Here are demo samples created using method proposed in [Heittola2014]. Open the sample page by clicking the image on the left.

Audio Textures

We have proposed a method [Heittola2014] to create a new arbitrary long and representative audio ambiance for a location by using a small amount of audio recorded at the exact location. The method aims to retain the location-specific characteristics of the auditory scene while providing a new and versatile audio signal to represent the location.

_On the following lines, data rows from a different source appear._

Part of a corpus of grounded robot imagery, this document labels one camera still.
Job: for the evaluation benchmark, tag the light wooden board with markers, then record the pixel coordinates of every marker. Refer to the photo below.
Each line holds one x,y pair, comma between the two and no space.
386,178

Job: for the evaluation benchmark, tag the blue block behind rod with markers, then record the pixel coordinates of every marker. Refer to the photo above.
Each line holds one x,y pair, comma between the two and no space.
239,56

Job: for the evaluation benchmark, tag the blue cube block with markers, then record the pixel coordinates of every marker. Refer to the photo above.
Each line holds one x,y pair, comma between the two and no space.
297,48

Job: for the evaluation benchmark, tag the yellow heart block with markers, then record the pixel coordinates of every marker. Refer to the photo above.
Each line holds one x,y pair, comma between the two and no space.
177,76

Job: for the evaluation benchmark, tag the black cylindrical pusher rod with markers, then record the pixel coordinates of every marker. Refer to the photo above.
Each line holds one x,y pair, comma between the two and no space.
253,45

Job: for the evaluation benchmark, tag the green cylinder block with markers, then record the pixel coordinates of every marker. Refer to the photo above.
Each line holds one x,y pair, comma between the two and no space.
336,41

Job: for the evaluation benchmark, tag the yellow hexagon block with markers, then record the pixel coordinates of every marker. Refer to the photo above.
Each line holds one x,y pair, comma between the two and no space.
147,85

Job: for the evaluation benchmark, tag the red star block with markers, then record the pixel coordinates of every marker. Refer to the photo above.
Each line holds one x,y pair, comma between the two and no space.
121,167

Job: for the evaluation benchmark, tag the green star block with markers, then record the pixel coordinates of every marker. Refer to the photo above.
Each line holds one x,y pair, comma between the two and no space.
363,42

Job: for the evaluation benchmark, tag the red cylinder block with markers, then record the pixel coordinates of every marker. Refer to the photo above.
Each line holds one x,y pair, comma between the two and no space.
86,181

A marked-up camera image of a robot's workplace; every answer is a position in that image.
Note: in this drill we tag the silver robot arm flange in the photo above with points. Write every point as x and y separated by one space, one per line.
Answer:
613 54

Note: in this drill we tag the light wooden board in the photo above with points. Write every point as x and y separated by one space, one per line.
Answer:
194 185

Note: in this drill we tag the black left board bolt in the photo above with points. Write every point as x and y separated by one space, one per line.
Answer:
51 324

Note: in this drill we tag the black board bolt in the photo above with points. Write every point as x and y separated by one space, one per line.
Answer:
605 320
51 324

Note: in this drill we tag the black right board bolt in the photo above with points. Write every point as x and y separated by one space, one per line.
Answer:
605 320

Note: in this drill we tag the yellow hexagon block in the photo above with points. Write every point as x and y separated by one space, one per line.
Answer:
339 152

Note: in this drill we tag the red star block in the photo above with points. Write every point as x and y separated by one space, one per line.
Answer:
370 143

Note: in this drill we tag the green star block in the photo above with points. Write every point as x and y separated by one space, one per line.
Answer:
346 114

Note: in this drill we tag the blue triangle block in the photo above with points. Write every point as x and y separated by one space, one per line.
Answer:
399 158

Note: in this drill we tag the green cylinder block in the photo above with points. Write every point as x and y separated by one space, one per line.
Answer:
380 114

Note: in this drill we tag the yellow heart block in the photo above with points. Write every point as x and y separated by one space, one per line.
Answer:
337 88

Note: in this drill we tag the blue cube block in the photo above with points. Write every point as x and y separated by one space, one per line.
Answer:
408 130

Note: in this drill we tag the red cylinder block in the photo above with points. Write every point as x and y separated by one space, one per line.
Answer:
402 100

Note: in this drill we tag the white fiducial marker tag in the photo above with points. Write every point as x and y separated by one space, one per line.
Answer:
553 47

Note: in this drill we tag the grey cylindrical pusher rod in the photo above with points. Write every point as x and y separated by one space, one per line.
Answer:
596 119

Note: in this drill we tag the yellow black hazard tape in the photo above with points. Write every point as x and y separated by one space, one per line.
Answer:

The steps involved in the method are the segmentation of the source audio signal into homogeneous segments, finding a new segment sequence with smooth timbral transitions, and creation of a new signal by concatenating segments in such a way that the segment boundaries do not create perceivable cuts. This new generated signal is an audio texture. The audio texture is constructed from the segments of the source audio signal by repeating them from time to time but never in their original order, resulting in a continuous, infinitely varying stream of audio. Despite the repeated segments, the audio texture should have a non-repetitive feel to the listener. In order to create location-specific audio texture, the source signal has to be recorded at the given location.

Overview of audio texture creation application. Figure 1. Overview of audio texture creation application.